The big data revolution, explained Fulton, all started when Google led the way with big data through ideas that, given enough data and computing power, an all-encompassing system could understand individuals better than they understand themselves.

"For instance if you ask Google the question: Is my husband gay? The irony of this is that Google is able to answer that question with an 80% accuracy rate. Google is able to determine whether or not one is straight or gay, based on the things users "liked" on social media and the posts they put up," he continued.

Fulton made reference to a Microsoft research, which analysed 70 000 Tweets written by people suffering from depression. They then created an algorithm that could determine if people were depressed, based on what they were tweeting.

"We live in an amazing world where these systems actually understand us better than we understand ourselves and they are more honest than we are. The problem is we got led astray with this whole thing of algorithms and unfortunately an algorithm is just a sledgehammer without a lot of accuracy or thought process that goes into it.

"There are creepy mathematical models that have been deployed often against people who are already struggling, in order to make things better for businesses, such as credit agencies that score consumers to determine how much they can afford to pay for insurance, and also determine whether or not they should get credit, and these tools are also doing the majority of share trading on stock exchanges now," he asserted.

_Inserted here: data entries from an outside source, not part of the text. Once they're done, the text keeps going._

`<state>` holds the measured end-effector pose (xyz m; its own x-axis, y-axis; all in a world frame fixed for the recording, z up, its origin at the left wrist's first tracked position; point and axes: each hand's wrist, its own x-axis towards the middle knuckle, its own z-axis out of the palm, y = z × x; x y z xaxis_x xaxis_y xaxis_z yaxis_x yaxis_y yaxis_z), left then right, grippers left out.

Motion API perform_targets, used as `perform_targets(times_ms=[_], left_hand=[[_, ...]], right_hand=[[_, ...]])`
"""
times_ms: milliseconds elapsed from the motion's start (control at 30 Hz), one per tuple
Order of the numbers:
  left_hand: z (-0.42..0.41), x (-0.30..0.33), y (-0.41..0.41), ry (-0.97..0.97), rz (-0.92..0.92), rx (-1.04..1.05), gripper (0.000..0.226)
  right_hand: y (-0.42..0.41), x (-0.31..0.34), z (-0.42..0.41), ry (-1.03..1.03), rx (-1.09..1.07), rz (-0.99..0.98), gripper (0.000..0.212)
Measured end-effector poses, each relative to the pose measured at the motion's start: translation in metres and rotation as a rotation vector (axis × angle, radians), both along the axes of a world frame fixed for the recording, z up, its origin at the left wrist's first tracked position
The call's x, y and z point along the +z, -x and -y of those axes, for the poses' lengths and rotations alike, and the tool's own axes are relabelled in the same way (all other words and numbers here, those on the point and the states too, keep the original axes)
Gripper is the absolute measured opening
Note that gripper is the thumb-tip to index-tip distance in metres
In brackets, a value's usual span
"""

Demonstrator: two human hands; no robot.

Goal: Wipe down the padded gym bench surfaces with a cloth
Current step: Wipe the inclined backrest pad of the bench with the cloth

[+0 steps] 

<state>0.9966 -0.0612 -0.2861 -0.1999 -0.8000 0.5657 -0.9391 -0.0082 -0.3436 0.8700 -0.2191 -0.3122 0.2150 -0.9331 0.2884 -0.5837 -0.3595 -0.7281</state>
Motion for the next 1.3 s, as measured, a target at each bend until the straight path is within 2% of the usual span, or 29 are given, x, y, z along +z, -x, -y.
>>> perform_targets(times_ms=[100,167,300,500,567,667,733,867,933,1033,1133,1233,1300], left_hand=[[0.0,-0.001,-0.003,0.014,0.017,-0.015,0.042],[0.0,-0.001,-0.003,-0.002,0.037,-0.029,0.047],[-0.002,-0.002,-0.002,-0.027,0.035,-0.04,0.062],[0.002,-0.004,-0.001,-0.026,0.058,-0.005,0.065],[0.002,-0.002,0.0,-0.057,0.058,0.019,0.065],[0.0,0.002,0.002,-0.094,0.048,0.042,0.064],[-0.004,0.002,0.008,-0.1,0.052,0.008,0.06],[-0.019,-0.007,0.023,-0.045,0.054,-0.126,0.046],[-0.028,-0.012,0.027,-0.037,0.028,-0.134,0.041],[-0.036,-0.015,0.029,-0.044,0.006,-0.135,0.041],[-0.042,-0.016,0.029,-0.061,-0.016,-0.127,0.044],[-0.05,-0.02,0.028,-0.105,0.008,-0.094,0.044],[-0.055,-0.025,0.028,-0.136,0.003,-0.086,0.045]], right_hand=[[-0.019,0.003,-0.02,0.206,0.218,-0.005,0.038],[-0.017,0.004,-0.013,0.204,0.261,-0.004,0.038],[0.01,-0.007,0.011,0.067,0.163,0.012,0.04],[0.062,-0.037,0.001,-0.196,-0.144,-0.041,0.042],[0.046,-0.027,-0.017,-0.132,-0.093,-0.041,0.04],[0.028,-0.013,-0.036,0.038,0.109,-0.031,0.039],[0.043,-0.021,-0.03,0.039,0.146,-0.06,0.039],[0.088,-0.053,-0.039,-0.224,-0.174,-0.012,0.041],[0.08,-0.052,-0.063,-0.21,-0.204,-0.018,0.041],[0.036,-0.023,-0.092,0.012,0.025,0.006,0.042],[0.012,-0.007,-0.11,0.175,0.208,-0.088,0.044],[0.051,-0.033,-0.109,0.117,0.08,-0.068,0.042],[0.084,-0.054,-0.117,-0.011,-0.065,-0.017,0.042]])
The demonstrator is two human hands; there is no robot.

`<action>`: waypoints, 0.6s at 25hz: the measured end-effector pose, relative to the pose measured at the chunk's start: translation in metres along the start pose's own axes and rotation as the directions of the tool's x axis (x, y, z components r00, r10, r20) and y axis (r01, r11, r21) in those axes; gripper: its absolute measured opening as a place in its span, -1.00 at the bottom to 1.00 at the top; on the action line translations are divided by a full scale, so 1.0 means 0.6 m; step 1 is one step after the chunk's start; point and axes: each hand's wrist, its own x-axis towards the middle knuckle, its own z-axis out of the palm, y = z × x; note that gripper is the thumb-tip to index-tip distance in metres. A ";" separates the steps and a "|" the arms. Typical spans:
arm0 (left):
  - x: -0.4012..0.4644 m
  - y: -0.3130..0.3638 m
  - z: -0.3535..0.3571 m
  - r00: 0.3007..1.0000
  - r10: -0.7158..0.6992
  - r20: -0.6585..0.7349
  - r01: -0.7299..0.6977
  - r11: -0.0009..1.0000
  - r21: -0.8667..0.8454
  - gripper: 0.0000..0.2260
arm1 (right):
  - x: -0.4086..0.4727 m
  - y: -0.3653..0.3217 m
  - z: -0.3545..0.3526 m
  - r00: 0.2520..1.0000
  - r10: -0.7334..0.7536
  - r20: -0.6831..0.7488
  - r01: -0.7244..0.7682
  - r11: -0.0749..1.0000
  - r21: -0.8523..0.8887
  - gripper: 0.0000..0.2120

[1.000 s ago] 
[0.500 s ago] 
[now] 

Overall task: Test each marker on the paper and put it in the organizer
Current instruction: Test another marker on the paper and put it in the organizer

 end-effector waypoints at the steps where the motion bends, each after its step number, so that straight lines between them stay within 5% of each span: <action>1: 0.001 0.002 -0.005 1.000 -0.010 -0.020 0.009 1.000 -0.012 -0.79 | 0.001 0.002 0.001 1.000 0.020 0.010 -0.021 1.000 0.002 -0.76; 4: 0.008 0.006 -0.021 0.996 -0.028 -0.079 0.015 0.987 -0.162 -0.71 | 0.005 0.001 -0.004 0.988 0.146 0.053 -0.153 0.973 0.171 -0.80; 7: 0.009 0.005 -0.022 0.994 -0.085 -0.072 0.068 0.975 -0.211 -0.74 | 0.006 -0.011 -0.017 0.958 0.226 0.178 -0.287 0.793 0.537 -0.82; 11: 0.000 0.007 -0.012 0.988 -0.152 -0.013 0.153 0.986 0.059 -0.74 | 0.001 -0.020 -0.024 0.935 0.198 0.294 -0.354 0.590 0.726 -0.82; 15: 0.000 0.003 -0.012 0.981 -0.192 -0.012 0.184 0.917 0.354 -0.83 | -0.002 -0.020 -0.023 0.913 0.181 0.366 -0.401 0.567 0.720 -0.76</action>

We are putting some of the most important decisions of our lives into the hands of Tinder and other dating applications that determine which life partner we spend the rest of our lives with; these are all based on algorithms, observed Fulton.

But algorithms, he warned, can also get it wrong.

"Big data sets, especially predictive analytics have great potential, but organisations must have beyond a small number of experts to deliver value and high quality results. Using data analytics must be led by ethical behaviour and be used to achieve objectives that go beyond just spamming people," he concluded.